Enfin, le certificat médical initial établi par le centre hospitalier d'[Localité 4] le jour de l’accident allégué, qui fait état d’un ‘traumatisme du rachis lombaire’, n’est pas non plus de nature à démontrer que cette affection est en lien avec un accident survenu par le fait ou à l’occasion du travail.

Dans ces conditions, et au vu de l’ensemble de ces considérations, il apparaît que M. [B] [H] ne rapporte pas la preuve, qui lui incombe, de la survenue d’un événement soudain sur son lieu de travail et au temps du travail, à l’origine d’une lésion physique ou psychologique, de sorte que sa demande de reconnaissance d’un accident de travail doit être rejetée.

S’agissant des demandes se rapportant à la faute inexcusable de l’employeur, force est de constater qu’à défaut de rapporter la preuve de l’existence d’un événement accidentel à la date alléguée, la demande de M. [B] [H] n’est pas fondée.

C’est donc à bon droit que les premiers juges ont débouté M. [B] [H] de sa demande de reconnaissance d’une faute inexcusable de son employeur.

Il convient, en conséquence, tant pour les motifs qui précèdent que ceux non contraires des premiers juges, de confirmer en toutes ses dispositions le jugement déféré.

Sur les dépens

M. [B] [H], partie perdante, supportera les dépens de l’instance.

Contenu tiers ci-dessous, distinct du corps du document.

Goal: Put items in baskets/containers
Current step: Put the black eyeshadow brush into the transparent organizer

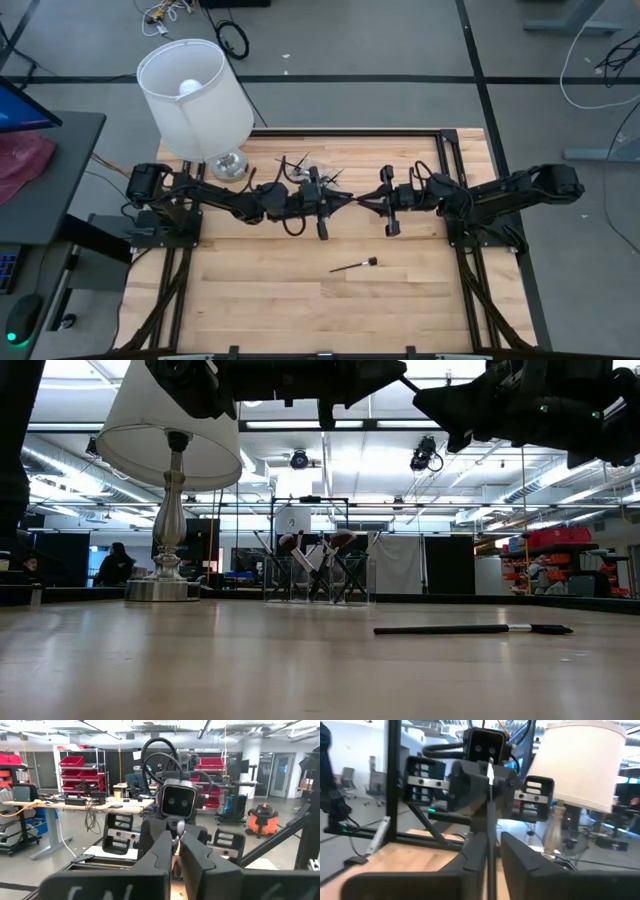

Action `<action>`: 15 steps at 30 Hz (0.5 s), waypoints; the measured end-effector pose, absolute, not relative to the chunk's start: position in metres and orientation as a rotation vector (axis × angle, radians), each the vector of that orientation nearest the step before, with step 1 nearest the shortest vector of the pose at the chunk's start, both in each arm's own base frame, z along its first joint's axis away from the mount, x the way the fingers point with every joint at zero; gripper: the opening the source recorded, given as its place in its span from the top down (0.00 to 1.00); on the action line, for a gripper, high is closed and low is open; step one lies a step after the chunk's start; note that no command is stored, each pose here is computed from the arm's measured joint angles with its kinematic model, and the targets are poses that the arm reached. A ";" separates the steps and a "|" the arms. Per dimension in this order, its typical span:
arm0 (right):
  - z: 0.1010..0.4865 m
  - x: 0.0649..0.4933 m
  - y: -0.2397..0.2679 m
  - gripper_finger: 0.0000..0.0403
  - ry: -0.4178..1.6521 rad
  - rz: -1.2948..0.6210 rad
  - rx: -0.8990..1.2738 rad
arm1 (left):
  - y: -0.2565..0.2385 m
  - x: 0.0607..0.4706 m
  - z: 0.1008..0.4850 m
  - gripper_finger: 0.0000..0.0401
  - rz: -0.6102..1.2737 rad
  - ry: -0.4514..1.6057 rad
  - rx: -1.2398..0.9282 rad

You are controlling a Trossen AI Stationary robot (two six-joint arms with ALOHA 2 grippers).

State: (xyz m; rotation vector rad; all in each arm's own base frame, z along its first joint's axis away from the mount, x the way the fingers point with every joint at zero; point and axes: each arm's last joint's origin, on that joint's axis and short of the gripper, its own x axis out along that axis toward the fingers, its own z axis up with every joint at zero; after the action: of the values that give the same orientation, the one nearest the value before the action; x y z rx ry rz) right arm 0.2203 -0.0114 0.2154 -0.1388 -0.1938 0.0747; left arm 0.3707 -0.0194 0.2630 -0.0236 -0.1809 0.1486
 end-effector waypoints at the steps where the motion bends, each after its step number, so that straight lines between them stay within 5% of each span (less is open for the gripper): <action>1: 0.215 0.220 -0.012 0.83 -0.188 0.064 -0.146 | -0.019 0.371 0.263 0.94 0.148 -0.181 -0.027; 15: 0.171 0.218 -0.019 0.55 0.295 -0.146 -0.188 | -0.011 0.363 0.248 0.95 0.483 0.071 0.009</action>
State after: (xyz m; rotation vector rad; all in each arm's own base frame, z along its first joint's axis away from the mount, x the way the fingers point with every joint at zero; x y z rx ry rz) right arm 0.2179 -0.0186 0.1706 -0.1877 0.2949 -0.1460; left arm 0.3631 -0.0112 0.2484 0.0092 0.0709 0.4832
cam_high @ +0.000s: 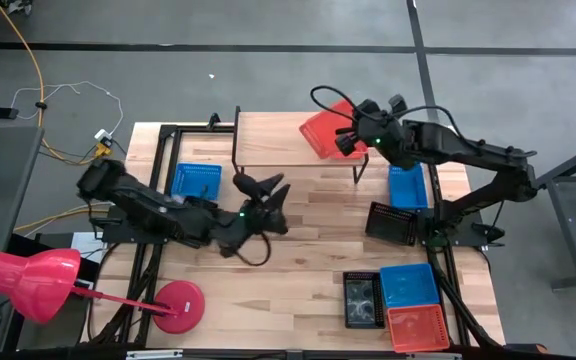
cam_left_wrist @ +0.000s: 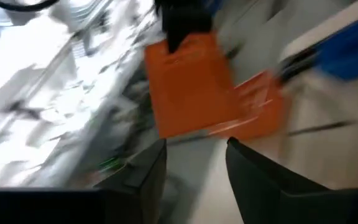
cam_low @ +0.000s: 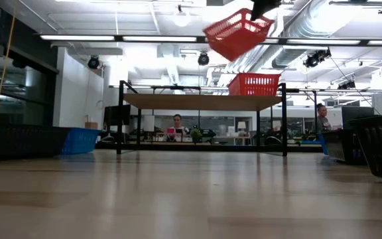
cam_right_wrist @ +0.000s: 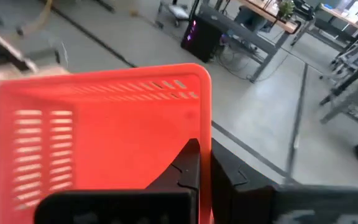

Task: Stack baskets on shelf by color
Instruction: Stack the top left orange basket on the other orange basket on the shelf

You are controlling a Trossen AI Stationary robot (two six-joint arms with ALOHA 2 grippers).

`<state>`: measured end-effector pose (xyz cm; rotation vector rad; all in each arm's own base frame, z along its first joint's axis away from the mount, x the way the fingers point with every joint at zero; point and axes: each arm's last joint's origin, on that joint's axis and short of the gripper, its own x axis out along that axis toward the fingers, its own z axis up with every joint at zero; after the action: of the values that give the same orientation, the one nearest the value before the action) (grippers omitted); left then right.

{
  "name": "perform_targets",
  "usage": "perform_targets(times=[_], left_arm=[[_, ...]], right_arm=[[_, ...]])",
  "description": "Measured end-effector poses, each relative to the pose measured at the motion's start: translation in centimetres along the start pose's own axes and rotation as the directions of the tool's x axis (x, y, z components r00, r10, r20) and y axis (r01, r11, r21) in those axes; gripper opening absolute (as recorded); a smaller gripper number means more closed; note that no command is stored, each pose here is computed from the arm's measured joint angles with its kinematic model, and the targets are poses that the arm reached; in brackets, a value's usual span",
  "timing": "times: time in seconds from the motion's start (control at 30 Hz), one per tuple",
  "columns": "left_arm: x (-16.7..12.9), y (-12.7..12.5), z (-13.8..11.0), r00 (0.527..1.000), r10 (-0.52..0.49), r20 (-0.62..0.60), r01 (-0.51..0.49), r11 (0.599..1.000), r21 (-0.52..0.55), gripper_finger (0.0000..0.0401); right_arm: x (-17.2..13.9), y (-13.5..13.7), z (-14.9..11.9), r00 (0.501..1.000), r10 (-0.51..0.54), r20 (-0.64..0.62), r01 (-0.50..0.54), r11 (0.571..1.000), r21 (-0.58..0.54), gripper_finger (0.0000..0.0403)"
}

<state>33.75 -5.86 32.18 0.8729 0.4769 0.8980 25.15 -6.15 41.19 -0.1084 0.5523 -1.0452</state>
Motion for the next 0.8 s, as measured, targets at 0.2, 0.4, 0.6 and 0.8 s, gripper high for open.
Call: perform_targets(times=[0.2,0.4,0.6,0.8], left_arm=[[-0.5,3.0,-3.3,0.847,-0.509,0.154,0.532,0.807,-0.256,0.0086],[1.0,4.8,-5.7,0.667,-0.679,0.306,0.744,0.62,-0.248,0.0007],[3.7,5.2,-9.1,0.552,-0.657,0.514,0.828,0.507,-0.241,0.0002],[5.7,4.8,-13.2,0.523,-0.588,0.617,0.846,0.446,-0.291,0.0]], right_arm=[[-0.2,-1.0,-0.1,0.998,0.009,-0.061,-0.021,0.98,-0.199,0.0],[1.1,-2.2,0.1,0.995,0.039,-0.091,-0.075,0.897,-0.436,0.0],[2.1,-4.4,0.4,0.977,0.143,-0.159,-0.203,0.858,-0.473,0.0],[2.2,-6.4,1.4,0.964,0.217,-0.156,-0.267,0.815,-0.514,0.0]])
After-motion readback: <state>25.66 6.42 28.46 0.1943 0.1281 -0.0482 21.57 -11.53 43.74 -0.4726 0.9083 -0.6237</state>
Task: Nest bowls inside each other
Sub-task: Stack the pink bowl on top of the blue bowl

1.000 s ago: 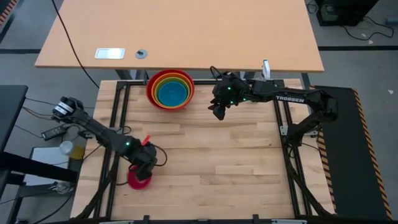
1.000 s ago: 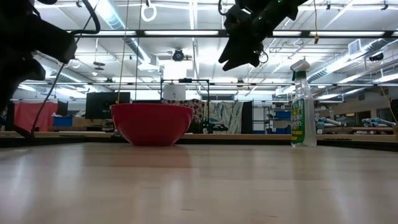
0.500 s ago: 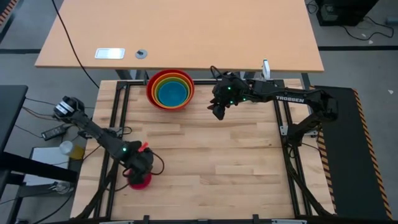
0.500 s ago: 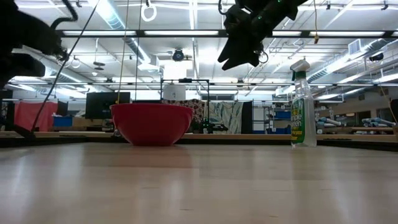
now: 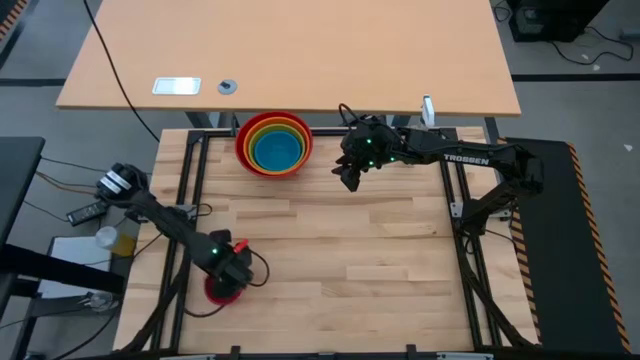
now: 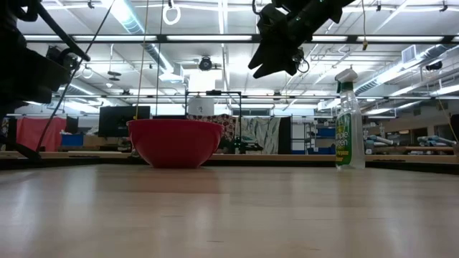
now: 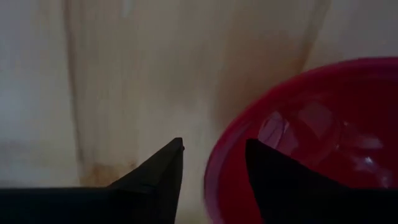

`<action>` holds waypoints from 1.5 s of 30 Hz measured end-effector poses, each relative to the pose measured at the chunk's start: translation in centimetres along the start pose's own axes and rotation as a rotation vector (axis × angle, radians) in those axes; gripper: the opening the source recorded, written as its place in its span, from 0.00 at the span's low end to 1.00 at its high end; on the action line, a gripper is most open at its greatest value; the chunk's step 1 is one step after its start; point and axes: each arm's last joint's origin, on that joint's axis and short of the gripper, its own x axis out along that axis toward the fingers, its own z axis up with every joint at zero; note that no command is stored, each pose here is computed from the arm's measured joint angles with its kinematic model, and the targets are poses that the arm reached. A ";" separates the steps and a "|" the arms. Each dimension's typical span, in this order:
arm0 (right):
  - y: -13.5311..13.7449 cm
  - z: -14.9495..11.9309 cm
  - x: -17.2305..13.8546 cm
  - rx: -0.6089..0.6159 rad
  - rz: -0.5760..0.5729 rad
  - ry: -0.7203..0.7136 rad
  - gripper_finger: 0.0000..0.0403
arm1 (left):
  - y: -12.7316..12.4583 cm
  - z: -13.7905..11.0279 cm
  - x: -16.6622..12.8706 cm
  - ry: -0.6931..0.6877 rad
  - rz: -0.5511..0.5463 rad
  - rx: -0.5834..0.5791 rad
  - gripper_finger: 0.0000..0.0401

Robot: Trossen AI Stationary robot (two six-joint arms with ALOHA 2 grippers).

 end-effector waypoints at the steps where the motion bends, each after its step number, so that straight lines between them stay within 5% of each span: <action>1: 0.0 0.0 0.0 0.000 0.000 -0.002 0.45 | -0.1 0.1 0.1 0.000 -0.006 0.000 0.41; 14: 0.0 0.2 0.0 -0.003 0.000 -0.020 0.45 | -0.3 0.3 -0.3 -0.016 -0.067 -0.107 0.05; 28: -0.7 0.4 -0.1 0.008 -0.014 -0.034 0.45 | 4.6 1.6 -4.4 -0.316 -0.086 -0.382 0.04; 38: -0.6 0.0 0.0 0.003 -0.038 0.002 0.44 | 12.2 5.2 -7.6 -0.634 -0.175 -0.688 0.04; 45: -1.1 0.1 -0.1 -0.015 -0.051 -0.003 0.43 | 19.9 5.8 -10.1 -0.760 -0.071 -0.874 0.04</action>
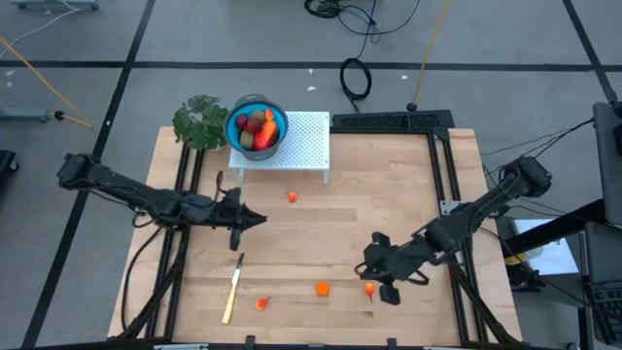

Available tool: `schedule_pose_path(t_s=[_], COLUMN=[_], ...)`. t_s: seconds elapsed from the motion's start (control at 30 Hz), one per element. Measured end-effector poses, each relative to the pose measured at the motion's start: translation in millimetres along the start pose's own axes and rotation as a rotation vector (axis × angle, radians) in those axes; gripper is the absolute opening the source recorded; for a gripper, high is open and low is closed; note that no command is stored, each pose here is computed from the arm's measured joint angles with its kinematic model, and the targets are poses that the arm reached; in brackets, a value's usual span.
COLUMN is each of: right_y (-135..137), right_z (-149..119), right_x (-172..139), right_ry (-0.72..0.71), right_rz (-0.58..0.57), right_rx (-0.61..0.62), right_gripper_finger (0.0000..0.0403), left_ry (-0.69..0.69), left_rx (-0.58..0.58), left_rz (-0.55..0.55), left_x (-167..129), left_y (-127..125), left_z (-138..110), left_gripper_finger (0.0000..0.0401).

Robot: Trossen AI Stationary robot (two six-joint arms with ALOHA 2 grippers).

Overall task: Pick & Place Fruit
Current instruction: Put the bottom right peach into the blue strainer bowl on the shelf on the shelf

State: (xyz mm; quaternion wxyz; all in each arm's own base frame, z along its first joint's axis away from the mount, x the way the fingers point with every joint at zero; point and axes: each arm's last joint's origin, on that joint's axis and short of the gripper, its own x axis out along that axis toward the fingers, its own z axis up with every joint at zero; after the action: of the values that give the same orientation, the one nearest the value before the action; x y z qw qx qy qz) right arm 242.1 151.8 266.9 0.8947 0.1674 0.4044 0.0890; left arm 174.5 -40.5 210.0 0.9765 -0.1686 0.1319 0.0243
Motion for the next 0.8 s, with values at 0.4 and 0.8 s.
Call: schedule_pose_path(t_s=[0.4,0.8], right_y=[15,21], right_z=[15,-4], right_x=[16,12], right_ry=[0.171,0.27], right_rz=[-0.16,-0.271], right_rx=[0.232,0.629], right_gripper_finger=[0.0,0.0], left_ry=[0.029,0.06], left_rx=[0.094,0.173], left_rz=[0.01,0.025], left_x=[-27,-40], left_y=[14,19], left_z=[-14,-16], left_gripper_finger=[0.0002,0.0002])
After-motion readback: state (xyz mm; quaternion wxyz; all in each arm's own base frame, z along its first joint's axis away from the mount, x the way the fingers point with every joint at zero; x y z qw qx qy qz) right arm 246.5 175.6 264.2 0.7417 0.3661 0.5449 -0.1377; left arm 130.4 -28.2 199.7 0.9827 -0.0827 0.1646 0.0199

Sur l’article 700 du code de procédure civile

L’équité commande de faire application des dispositions de l’article 700 du code de procédure civile et donc de condamner M. [B] [H] à payer à la société [10] la somme de 900 euros à ce titre.

PAR CES MOTIFS

La cour, statuant publiquement, par arrêt contradictoire, en matière de sécurité sociale et en dernier ressort;

Confirme en toutes ses dispositions le jugement rendu par le pôle social du tribunal judicaire d’Avignon le 2 décembre 2021,

Rejette les demandes plus amples ou contraires,

Condamne M. [B] [H] aux dépens de la procédure d’appel,

Condamne M. [B] [H] à payer à la SAS [10] la somme de 900 euros en application de l’article 700 du code de procédure civile.

Arrêt signé par le président et par la greffiere.